> **About this exercise**
Copy the listing that follows exactly. Its pictures do not belong in the copy.
________________________
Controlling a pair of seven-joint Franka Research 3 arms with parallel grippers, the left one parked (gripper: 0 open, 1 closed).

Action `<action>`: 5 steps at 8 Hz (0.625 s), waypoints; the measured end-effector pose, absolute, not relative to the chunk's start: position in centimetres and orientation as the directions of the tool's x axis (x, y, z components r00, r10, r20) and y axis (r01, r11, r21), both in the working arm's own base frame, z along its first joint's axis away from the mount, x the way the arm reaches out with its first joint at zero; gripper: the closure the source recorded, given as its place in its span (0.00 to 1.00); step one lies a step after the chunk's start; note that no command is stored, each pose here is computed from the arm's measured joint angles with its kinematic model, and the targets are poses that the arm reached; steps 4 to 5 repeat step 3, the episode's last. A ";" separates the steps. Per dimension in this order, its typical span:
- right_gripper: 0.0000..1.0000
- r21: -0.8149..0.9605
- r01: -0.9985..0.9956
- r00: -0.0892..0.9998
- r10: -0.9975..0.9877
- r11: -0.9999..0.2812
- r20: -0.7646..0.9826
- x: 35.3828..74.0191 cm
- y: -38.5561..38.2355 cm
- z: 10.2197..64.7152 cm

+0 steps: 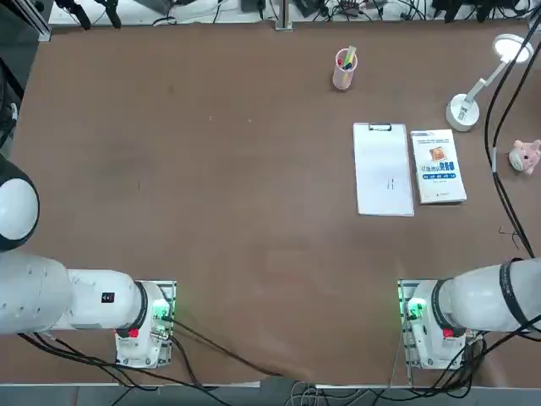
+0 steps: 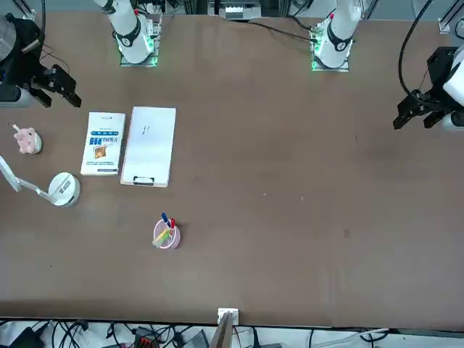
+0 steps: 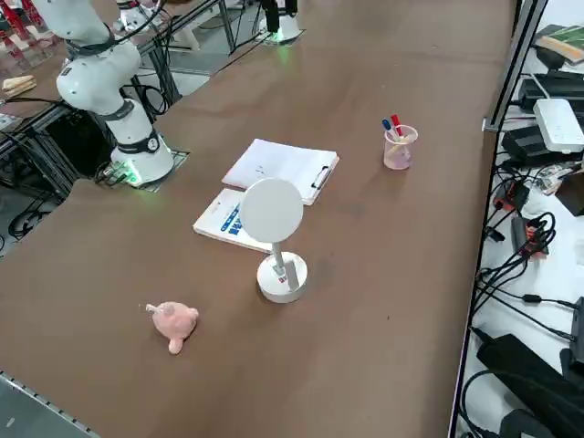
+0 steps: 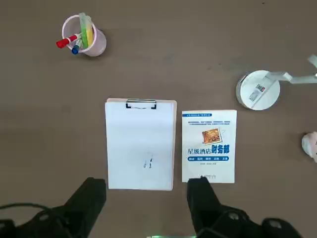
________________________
> **Answer below**
Controlling a pair of seven-joint Franka Research 3 arms with parallel grippers, the left one parked (gripper: 0 open, 1 closed).

Action `<action>`: 5 steps at 8 Hz (0.625 s), waypoints; the measured end-effector pose, absolute, not relative to the chunk's start: position in centimetres and orientation as the directions of the tool's x axis (x, y, z components r00, r10, r20) and y axis (r01, r11, r21), both in the working arm's own base frame, z along its first joint's axis away from the mount, x the way the arm reaches out with its first joint at zero; gripper: the closure the source recorded, given as its place in its span (0.00 to 1.00); step one lies a step after the chunk's start; note that no command is stored, each pose here is computed from the arm's measured joint angles with its kinematic model, and the targets are poses that the arm reached; steps 4 to 5 repeat step 3, the episode's last. A ";" separates the steps. Per dimension in this order, its typical span:
- right_gripper: 0.0000..1.0000
- r21: -0.8149..0.9605
- r01: -0.9985..0.9956
- r00: -0.0892..0.9998
- r10: -0.9975..0.9877
- r11: -0.9999..0.2812
- r20: -0.7646..0.9826
- x: 35.3828..74.0191 cm
- y: -38.5561..38.2355 cm
- z: 10.2197..64.7152 cm

+0 steps: 
+0 steps: 
+0 steps: 
+0 steps: 

No more is needed for this exercise.